[Dataset excerpts]
==========
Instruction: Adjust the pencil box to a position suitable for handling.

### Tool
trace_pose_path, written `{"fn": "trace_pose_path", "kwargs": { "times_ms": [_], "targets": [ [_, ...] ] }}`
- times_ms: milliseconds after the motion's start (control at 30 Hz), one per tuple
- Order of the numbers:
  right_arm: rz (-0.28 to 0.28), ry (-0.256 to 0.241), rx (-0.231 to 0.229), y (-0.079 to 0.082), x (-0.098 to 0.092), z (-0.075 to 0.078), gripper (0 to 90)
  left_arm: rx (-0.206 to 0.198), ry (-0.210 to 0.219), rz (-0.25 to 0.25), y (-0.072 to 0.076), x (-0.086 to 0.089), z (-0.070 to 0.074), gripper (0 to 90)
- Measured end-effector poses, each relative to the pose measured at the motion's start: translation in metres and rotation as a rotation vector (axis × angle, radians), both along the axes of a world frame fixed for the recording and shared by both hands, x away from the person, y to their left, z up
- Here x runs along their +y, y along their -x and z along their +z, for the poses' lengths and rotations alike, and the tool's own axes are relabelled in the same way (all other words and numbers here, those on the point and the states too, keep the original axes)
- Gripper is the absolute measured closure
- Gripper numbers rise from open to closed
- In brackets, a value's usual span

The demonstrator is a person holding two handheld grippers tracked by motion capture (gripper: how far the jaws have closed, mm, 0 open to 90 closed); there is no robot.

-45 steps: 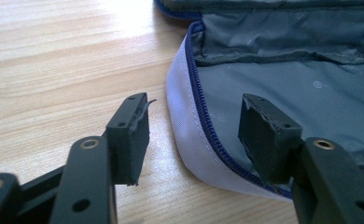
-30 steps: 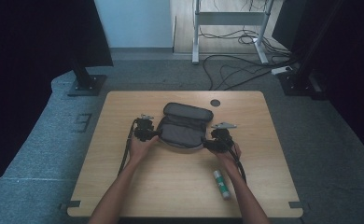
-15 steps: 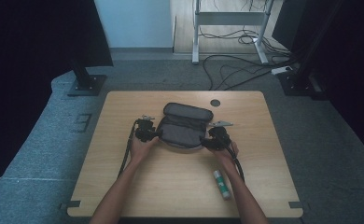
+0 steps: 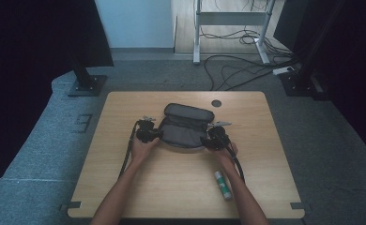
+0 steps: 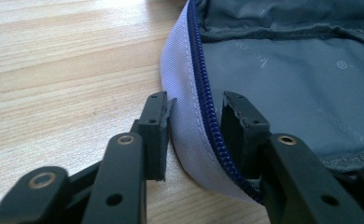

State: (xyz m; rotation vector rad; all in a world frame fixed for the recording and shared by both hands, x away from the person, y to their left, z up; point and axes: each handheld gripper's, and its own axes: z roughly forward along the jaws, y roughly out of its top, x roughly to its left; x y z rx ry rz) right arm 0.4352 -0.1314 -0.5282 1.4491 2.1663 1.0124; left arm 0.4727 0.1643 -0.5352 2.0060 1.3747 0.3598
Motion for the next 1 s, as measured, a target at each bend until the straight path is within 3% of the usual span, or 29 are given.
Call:
{"fn": "trace_pose_path", "kwargs": {
  "times_ms": [233,433,667,1000],
  "targets": [
    [0.013,-0.008,0.023,-0.0016,0.0016,-0.0034,64.3,-0.009,-0.007,0.001,0.0002,-0.0003,0.0000,67.3],
    [0.013,-0.010,0.032,-0.0022,-0.0001,-0.0030,77.1,-0.011,-0.010,0.006,-0.0003,0.0011,0.0009,76.4],
    [0.015,-0.019,0.037,-0.0020,-0.0003,-0.0025,84.9,-0.020,-0.026,0.004,0.0006,0.0002,0.0020,83.4],
    [0.014,-0.023,0.007,0.0015,-0.0010,0.0031,86.9,-0.041,-0.024,-0.006,0.0043,-0.0001,0.0088,85.9]
  ]
}}
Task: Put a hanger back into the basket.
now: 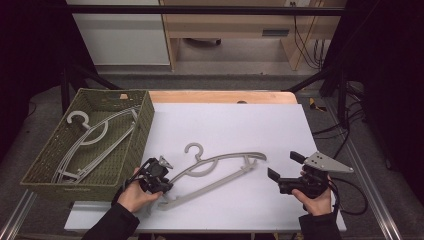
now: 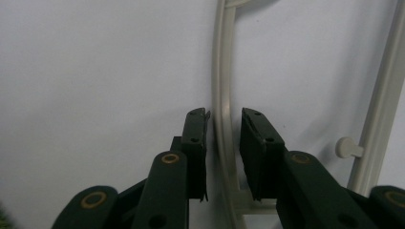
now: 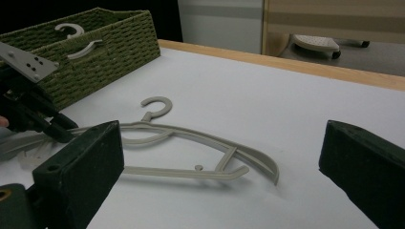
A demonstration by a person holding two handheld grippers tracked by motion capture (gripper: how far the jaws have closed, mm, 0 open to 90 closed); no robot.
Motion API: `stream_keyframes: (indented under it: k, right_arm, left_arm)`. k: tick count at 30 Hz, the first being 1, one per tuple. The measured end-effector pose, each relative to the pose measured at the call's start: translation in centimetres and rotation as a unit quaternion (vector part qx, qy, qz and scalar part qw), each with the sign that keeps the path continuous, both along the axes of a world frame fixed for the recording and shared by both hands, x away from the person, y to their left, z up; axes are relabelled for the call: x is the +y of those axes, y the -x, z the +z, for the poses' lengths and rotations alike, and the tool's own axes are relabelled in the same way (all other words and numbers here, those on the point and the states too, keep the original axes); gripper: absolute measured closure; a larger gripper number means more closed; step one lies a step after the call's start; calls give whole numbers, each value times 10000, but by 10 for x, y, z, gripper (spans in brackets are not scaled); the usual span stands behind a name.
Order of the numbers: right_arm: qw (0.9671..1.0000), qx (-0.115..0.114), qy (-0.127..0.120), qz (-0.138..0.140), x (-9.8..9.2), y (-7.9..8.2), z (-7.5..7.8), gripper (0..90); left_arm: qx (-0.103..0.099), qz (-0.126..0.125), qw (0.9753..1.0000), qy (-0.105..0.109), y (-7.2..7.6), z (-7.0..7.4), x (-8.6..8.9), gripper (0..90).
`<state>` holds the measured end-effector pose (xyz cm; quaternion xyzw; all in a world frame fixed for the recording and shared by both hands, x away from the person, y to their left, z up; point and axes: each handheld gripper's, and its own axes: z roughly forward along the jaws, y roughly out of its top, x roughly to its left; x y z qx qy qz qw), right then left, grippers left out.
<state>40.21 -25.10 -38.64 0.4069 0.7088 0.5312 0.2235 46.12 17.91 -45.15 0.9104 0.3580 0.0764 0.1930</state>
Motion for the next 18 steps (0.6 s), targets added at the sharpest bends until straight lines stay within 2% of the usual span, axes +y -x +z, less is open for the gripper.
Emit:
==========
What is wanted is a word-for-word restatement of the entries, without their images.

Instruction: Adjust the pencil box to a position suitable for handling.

### Tool
trace_pose_path, written `{"fn": "trace_pose_path", "kwargs": { "times_ms": [_], "targets": [ [_, ...] ] }}`
- times_ms: milliseconds after the motion's start (control at 30 Hz), one per tuple
- Order of the numbers:
  right_arm: rz (-0.28 to 0.28), ry (-0.256 to 0.241), rx (-0.231 to 0.229), y (-0.079 to 0.082), x (-0.098 to 0.092), z (-0.075 to 0.078), gripper (0 to 90)
  left_arm: rx (-0.206 to 0.198), ry (-0.210 to 0.219), rz (-0.25 to 0.25), y (-0.072 to 0.076), x (-0.086 to 0.089), z (-0.070 to 0.074), gripper (0 to 90)
- Measured end-effector poses, each relative to the pose measured at the motion's start: translation in metres and rotation as a rotation vector (axis × angle, radians), both along the axes of a world frame fixed for the recording and shared by both hands, x away from the person, y to their left, z up
- Here x runs along their +y, y along their -x and z along their +z, for the poses' lengths and rotations alike, and the tool's own axes are relabelled in the same way (all other words and numbers here, those on the point and the states too, keep the original axes)
- Gripper is the absolute measured closure
- Gripper numbers rise from open to closed
- In brackets, a value's usual span

The demonstrator is a person holding two handheld grippers tracked by motion capture (gripper: how far the jaws have closed, mm, 0 open to 90 closed); there is no robot.

-45 steps: 
-30 steps: 
-15 steps: 
+0 steps: 
+0 steps: 

State: (xyz m; rotation vector rad; all in a world frame fixed for the recording and shared by both hands, x away from the person, y to their left, z up; point and axes: each handheld gripper's, and its own axes: z roughly forward along the jaws, y roughly out of its top, x roughly to its left; x y z rx ry rz) right arm 0.4352 -0.1314 -0.5282 1.4491 2.1663 1.0124; left arm 0.4727 0.1643 -0.5352 2.0060 1.3747 0.3598
Motion for the next 1 s, as measured, a target at each bend until the straight path is within 3% of the usual span, or 29 are given.
Call:
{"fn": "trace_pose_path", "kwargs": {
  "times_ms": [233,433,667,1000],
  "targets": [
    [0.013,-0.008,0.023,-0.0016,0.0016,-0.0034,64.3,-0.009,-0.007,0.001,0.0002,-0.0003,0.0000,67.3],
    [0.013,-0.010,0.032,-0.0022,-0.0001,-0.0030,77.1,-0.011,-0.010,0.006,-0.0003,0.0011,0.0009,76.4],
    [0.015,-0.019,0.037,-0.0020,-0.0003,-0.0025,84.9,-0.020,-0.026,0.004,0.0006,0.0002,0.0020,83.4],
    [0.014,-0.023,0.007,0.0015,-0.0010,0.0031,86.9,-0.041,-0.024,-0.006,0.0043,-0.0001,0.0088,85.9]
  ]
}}
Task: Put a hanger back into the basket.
now: 
now: 
now: 
A demonstration by a person holding two handheld grippers tracked by motion capture (gripper: how far the jaws have closed, mm, 0 open to 90 closed); no robot.
Motion API: `stream_keyframes: (indented under it: k, right_arm, left_arm)`. k: tick count at 30 Hz, the first being 1, one per tuple. The measured end-effector pose, each relative to the pose measured at the call's start: translation in centimetres and rotation as a unit quaternion (vector part qx, qy, qz and scalar part qw), each with the sign that keeps the path continuous, both along the axes of a world frame fixed for the recording and shared by both hands, x away from the person, y to their left, z up; axes are relabelled for the call: x is the +y of those axes, y the -x, z the +z, for the poses' lengths and rotations alike, and the tool's own axes are relabelled in the same way (all other words and numbers here, those on the point and the states too, keep the original axes); gripper: absolute measured closure; a larger gripper number means more closed; step one lies a step after the call's start; calls give whole numbers, each value times 10000, but by 10 for x, y, z, gripper (spans in brackets are not scaled); the usual span stands behind a name.
Order of the numbers: right_arm: qw (0.9671..1.0000), qx (-0.115..0.114), qy (-0.127..0.120), qz (-0.138..0.140), x (-9.8..9.2), y (-7.9..8.2), z (-7.5..7.8), gripper (0..90); left_arm: qx (-0.103..0.099), qz (-0.126..0.125), qw (0.9753..1.0000), qy (-0.105..0.109), y (-7.2..7.6), z (-7.0..7.4), x (-8.6..8.9), gripper (0..90).
`<state>` holds the measured end-effector pose (xyz cm; quaternion xyzw; all in a world frame fixed for the recording and shared by both hands, x away from the person, y to their left, z up; point and axes: each handheld gripper's, and its own axes: z roughly forward along the jaws, y roughly out of its top, x roughly to its left; x y z qx qy qz qw), right then left, grippers left out.
<state>40.21 -25.10 -38.64 0.4069 0.7088 0.5312 0.2235 46.12 17.91 -45.15 0.9104 0.3580 0.0764 0.1930</state>
Motion for the next 18 steps (0.6 s), targets added at the sharpest bends until straight lines stay within 2% of the usual span, axes +y -x +z, less is open for the gripper.
Emit:

This output has come to an end.